I interned at Indira Gandhi Center for Atomic Research (IGCAR), as part of my BITS academic requirement from 21 May 2019 to 14 July 2019.
After the formal introduction, we were told to choose one project from the given list of projects. I decided the project titled “Exploring machine learning solutions for Semantic Segmentation for Nuclear Domain” with Dr Meenachhi as a mentor. She told me that it is an open problem statement which will provide decent research experience and offers a steep learning curve in ML, a field I am highly passionate about.

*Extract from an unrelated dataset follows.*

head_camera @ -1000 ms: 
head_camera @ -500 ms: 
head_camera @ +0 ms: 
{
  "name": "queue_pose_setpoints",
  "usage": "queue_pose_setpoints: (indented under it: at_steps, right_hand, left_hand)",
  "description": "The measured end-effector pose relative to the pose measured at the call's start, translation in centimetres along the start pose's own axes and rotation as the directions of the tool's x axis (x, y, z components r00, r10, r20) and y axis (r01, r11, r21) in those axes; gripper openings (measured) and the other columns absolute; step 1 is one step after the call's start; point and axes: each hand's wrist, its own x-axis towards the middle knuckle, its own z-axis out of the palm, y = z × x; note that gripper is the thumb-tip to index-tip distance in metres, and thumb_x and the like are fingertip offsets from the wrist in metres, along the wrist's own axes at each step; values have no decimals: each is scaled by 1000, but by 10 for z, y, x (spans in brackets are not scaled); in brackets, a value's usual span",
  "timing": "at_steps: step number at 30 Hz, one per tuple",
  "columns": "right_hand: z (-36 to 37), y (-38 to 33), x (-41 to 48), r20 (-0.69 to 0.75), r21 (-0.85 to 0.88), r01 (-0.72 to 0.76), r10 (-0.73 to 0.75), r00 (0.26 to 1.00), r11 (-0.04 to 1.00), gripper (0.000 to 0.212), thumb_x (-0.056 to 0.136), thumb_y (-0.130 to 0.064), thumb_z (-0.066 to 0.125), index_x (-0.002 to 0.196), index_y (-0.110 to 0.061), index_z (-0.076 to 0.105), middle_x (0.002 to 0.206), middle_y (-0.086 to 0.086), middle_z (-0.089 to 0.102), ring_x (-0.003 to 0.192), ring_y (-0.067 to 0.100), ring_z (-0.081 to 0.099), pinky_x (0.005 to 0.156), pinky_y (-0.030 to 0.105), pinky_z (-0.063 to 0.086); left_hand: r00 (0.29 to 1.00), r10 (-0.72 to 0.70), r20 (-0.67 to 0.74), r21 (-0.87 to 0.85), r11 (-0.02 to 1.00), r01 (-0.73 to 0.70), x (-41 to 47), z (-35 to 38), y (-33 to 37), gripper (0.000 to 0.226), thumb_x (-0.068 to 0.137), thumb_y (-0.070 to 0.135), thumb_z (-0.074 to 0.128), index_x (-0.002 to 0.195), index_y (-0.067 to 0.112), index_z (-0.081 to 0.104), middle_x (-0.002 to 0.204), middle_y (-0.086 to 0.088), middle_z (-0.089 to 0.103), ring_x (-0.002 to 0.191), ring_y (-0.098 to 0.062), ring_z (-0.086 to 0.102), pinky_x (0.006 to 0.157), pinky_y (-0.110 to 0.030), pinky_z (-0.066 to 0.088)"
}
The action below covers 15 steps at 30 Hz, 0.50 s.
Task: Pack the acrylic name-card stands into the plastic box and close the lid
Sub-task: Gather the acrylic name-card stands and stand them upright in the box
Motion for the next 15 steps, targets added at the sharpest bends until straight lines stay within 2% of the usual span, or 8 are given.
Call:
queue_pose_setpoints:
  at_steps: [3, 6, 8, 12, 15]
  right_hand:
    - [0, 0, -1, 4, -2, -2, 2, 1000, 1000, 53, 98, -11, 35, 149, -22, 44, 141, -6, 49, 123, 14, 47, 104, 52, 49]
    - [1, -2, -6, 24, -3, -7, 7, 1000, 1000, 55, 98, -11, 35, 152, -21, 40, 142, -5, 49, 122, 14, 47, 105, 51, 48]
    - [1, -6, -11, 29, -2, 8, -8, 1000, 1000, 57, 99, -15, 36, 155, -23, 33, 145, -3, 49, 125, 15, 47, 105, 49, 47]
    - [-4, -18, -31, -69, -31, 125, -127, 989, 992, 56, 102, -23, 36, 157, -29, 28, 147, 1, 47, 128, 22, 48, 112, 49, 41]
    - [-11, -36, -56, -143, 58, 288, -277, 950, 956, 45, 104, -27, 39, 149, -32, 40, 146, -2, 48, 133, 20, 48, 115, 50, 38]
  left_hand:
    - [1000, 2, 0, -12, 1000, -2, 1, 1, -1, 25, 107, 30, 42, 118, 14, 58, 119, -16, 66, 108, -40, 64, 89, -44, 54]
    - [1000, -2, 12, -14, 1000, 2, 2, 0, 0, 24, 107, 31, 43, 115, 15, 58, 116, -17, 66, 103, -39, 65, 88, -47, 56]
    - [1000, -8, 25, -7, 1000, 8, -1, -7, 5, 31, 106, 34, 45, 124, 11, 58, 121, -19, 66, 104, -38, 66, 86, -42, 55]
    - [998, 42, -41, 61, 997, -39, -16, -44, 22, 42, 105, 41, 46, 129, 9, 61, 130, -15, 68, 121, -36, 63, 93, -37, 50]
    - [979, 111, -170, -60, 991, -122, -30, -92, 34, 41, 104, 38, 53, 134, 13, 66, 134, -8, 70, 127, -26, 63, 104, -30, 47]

Dr Meenachhi described me about the formal scheme of things, weekly progress report presentation and daily morning viva. The problem statement of my topic was that I wanted a machine to understand nuclear texts like a human does. He gave me an example of a word, say “piping”. Now a mechanical engineer might think of it as pipes used in machines, a gardener may understand it as pipe used for watering whereas a computer scientist might think of piping of outputs used in a Linux environment. She told me to do a literature survey of the approaches that have been used in both nuclear and non-nuclear domains.
I read many research papers on google scholar, which were related to semantic segmentation. My background experience was traditional machine learning and computer vision, hence I followed Stanford CS224n NLP course to gain a better understanding of the concepts alongside literature survey. I made a word document of all the research papers I felt related to our topic.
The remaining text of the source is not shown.